We heard of nearby villages needing help, supplies, food and water. Several of us from the hostel pooled our resources, bought what we could load into a few taxis, and made our way to nearby Goldhunga. People were grateful to receive, and we helped them salvage what we could of their homes – metal and wood they could use to rebuild. On one of these walks in, an afternoon a rainbow glimmered across the valley, filling us with a sense of hope & promise, I found several pages in Nepali text strewn about in the dirt. I folded them up and slipped them into my journal, and I’ve had them with me ever since. It was only earlier this year I set about having them translated, and thanks to a Nepali yoga student I’ve had the pleasure of connecting with here through Square One (a loving shout-out to her here!!), I now know that these pages are from the Mahabharata, one of the foremost epic poems of ancient India & Hinduism. & I don’t know if this text is as common a staple in Nepali households as, say, the Bible would be here in America, but to me, it feels I found something really special out there. Or maybe rather, it found me.
I have yet to translate these passages, but I feel inspired knowing these pages are from a sacred text, and found me during something so fateful & catastrophic in the Himalayas, where I had been spiritually drawn for years. A text that houses the Bhagavad Gita, that I have read, a story of the warrior Arjuna and his moral conflict, questioning his duty, his Dharma, his life path. I believe it was no accident I found these pages, just as it was no accident that I arrived just in time to experience something so momentous, something that would forever inform my spiritual path & healing work in this world. Certainly in ways I am still unpacking and understanding today.
There live so many more details, synchronicities, and lessons in this story, but I believe I’ve written more than enough for one email! One last note, though. I knew it was time to leave when, one day a couple weeks after the quake, I bought the last water bottle in a corner shop.

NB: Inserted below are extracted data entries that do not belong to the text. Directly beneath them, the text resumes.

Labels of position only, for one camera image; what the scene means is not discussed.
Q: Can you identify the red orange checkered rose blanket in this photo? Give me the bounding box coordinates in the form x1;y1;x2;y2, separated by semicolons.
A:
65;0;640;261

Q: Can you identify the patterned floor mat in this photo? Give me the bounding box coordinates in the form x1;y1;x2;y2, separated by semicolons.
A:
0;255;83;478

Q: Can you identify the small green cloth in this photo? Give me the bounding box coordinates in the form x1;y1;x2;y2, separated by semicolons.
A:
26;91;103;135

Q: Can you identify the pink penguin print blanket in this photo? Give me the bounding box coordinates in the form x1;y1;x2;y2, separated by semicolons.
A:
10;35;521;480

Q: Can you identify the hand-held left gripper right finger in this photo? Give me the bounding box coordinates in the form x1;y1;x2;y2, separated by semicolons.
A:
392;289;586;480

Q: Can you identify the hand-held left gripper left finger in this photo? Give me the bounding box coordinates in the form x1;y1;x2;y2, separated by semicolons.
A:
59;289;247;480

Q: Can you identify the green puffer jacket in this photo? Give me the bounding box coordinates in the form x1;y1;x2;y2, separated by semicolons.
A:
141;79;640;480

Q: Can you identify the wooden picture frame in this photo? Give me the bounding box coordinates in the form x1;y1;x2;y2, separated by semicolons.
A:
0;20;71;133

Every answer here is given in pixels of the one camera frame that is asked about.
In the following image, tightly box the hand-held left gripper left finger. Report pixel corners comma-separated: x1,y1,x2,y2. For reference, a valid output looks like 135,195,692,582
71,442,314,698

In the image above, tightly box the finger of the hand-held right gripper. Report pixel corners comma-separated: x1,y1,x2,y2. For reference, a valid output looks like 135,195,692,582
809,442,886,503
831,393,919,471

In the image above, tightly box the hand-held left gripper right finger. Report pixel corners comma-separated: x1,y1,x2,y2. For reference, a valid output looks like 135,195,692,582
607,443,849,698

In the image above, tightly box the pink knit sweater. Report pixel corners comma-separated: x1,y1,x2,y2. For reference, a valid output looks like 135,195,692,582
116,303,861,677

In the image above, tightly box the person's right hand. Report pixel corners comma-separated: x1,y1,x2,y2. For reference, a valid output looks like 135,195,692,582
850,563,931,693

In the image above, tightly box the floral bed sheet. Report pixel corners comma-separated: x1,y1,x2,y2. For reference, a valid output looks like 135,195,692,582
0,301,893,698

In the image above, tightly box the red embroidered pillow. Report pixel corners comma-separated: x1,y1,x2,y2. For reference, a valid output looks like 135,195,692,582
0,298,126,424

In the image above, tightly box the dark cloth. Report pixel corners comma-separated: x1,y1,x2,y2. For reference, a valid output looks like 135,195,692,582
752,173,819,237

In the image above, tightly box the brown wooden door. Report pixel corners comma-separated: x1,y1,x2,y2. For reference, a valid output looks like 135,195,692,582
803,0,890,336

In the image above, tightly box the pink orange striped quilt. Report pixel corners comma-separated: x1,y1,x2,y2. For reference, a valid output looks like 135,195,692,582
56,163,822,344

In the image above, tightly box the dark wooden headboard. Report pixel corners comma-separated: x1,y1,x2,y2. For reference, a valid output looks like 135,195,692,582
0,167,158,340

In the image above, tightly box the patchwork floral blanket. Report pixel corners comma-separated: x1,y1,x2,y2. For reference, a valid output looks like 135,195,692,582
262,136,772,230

It hit me I was using up valuable resources that Nepali people needed more than I did, I wasn’t properly trained in disaster relief, and I was only a liability in a place where hospitals were over-crowded. So I checked my western savior complex and accepted it was time to go home. At the American embassy, I ran into my friend from the Peace Corp, Nate, before I waited to board an Australian military cargo plane that had delivered supplies, and was taking its citizens and a few Americans back to Bangkok, Thailand, where I’d started my journey. Such a befitting way to bring it all full circle, nevermind that I got horribly sick just before and on the flight – I think my spirit felt it wasn’t ready to leave, and who knows, maybe I had left some of it behind. (Shock scatters qi/ and I wonder if we/ get back the pieces of ourselves that were taken/ or left/ willing.)
I returned for the anniversary 3 years later, but again, that’s another story for another day:)
If you’ve made it this far, THANK YOU. I am honored you’ve spent some of your valuable time and energy reading this, and it means a lot. I am also honored to be one of your yoga teachers & massage therapists in this life. I know we all have these huge stories that have made us who we are, that continue to live in our bodies and psyches. and I hope we honor them, deeply, do our own work of healing, and take opportunities to share our truths with the people in our lives! because, after all, who are we to play small, to belittle our journeys and the wisdom gleaned from them? we are destined for SO much, may we live into it, with every breath, every word, every action.